The slow death of good apps
There was a time when apps felt like gifts. Remember when Grab used to give you PHP 20 rides anywhere in the city? Or when Shopee’s “Free Shipping” really meant free? Those days are gone. What we have now are apps that pretend to serve us but are really just

By Noel Galon de Leon
By Noel Galon de Leon
There was a time when apps felt like gifts. Remember when Grab used to give you PHP 20 rides anywhere in the city? Or when Shopee’s “Free Shipping” really meant free? Those days are gone. What we have now are apps that pretend to serve us but are really just squeezing the last drop of patience from our screens. That process has a name, one that sounds crude but perfectly fits the mess we’re in. It’s called enshittification, a term coined to describe the slow decay of once-good platforms that rot from the inside out when profit becomes more important than people.

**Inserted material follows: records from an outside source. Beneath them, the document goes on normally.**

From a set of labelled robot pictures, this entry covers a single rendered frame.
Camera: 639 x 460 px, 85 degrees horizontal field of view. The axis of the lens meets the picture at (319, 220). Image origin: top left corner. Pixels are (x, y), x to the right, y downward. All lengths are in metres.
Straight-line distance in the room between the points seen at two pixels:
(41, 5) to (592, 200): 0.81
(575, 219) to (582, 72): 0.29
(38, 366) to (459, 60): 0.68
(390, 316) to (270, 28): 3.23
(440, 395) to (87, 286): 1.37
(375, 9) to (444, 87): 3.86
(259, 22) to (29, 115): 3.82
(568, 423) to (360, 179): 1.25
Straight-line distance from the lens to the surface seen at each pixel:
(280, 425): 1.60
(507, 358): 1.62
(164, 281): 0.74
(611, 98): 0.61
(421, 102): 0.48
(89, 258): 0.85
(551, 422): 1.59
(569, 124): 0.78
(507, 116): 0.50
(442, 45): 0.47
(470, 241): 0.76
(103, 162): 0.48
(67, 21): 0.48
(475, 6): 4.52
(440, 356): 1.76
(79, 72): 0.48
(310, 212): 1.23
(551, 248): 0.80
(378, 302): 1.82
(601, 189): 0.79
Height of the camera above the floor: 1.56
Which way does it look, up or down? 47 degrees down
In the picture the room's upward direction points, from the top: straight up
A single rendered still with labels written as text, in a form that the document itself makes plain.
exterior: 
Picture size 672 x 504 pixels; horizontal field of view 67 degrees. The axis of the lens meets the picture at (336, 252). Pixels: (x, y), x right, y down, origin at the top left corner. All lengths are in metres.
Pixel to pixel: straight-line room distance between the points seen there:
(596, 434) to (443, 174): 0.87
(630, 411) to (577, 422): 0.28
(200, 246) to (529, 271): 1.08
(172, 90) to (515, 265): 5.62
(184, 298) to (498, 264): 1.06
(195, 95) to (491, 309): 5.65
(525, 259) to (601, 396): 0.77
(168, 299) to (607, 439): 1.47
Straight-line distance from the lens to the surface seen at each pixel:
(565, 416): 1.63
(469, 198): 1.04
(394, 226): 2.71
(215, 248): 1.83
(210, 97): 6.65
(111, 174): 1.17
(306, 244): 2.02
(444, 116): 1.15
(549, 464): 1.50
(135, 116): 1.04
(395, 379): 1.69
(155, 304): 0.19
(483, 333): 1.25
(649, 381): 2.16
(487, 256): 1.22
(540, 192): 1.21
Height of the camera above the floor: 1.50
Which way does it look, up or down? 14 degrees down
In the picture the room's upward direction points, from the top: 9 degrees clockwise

You see it everywhere, even in a city as quietly ambitious as Iloilo. The digital world here has caught up with the rest of the country. We order food through our phones, hail rides, pay bills online, and stalk potential dates on apps like everyone else. But lately, every tap feels like a small betrayal. What was supposed to make life easier now feels like a maze of ads, pop-ups and hidden charges. The “free” convenience now comes with a heavy invisible tax on your patience, privacy and sanity.
Take the food delivery apps. When they first arrived in Iloilo, riders were smiling, fees were small, and promos popped up every week. It felt like the city had finally joined the big leagues. Now? You order a PHP 120 meal and pay PHP 100 more for delivery, packaging and a “small order fee.” Riders earn less even though customers pay more. The company takes the biggest slice and tells everyone it’s just “the cost of innovation.” It’s not innovation. It’s corporate greed with a glossy interface.

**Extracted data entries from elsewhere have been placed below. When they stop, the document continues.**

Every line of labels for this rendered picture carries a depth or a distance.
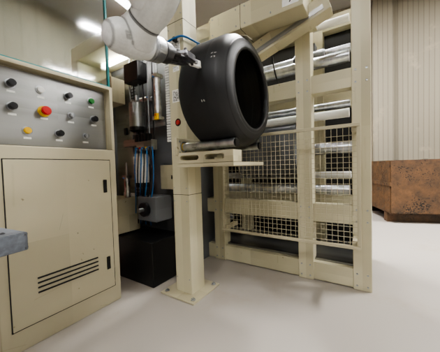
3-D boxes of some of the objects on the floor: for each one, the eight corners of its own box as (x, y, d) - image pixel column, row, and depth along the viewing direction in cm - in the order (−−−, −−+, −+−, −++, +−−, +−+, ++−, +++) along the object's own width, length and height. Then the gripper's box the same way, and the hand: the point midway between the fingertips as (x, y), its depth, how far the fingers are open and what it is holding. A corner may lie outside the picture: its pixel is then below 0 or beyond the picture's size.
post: (176, 291, 147) (160, -119, 139) (189, 282, 159) (176, -98, 150) (191, 297, 140) (177, -135, 131) (204, 286, 152) (192, -111, 143)
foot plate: (160, 292, 146) (160, 289, 146) (188, 275, 168) (188, 272, 168) (193, 305, 131) (193, 302, 131) (219, 284, 154) (219, 281, 154)
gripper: (172, 33, 80) (210, 51, 100) (147, 45, 87) (187, 60, 107) (174, 56, 81) (212, 70, 101) (149, 66, 88) (189, 77, 108)
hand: (195, 63), depth 101 cm, fingers closed
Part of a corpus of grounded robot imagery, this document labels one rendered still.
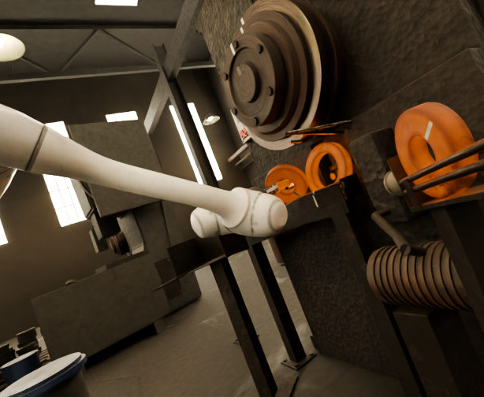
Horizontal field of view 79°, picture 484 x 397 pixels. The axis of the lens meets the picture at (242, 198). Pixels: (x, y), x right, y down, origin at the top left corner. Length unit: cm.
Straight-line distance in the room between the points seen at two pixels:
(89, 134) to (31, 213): 764
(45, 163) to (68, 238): 1016
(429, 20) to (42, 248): 1063
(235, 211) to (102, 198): 277
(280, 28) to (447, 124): 61
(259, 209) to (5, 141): 50
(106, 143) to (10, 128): 295
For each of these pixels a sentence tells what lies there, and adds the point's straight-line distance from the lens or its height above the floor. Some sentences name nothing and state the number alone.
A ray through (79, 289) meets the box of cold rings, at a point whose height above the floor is 67.
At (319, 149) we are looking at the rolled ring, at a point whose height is 84.
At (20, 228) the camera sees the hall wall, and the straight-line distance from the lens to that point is 1103.
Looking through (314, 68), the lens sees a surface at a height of 103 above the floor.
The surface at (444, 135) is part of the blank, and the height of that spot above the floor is 72.
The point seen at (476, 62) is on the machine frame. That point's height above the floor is 84.
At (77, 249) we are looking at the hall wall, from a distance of 1078.
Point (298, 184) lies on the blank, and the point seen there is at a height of 76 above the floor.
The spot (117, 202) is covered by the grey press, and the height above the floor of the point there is 136.
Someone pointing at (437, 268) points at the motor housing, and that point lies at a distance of 65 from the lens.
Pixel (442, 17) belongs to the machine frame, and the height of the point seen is 97.
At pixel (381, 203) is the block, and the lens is 84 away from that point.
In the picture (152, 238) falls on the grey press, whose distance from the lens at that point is 368.
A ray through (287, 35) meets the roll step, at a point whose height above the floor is 115.
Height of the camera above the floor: 71
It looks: 4 degrees up
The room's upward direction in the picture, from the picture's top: 22 degrees counter-clockwise

The same story plays out with ride-hailing apps. Try booking a Grab at 6 p.m. near SM City Iloilo and you’ll see surge prices that could buy you a decent dinner. And don’t get me started on those “priority booking” offers that basically make you pay extra just to be treated like a normal human being. It’s psychological warfare disguised as a convenience feature. They break the app just enough to make you pay to fix it.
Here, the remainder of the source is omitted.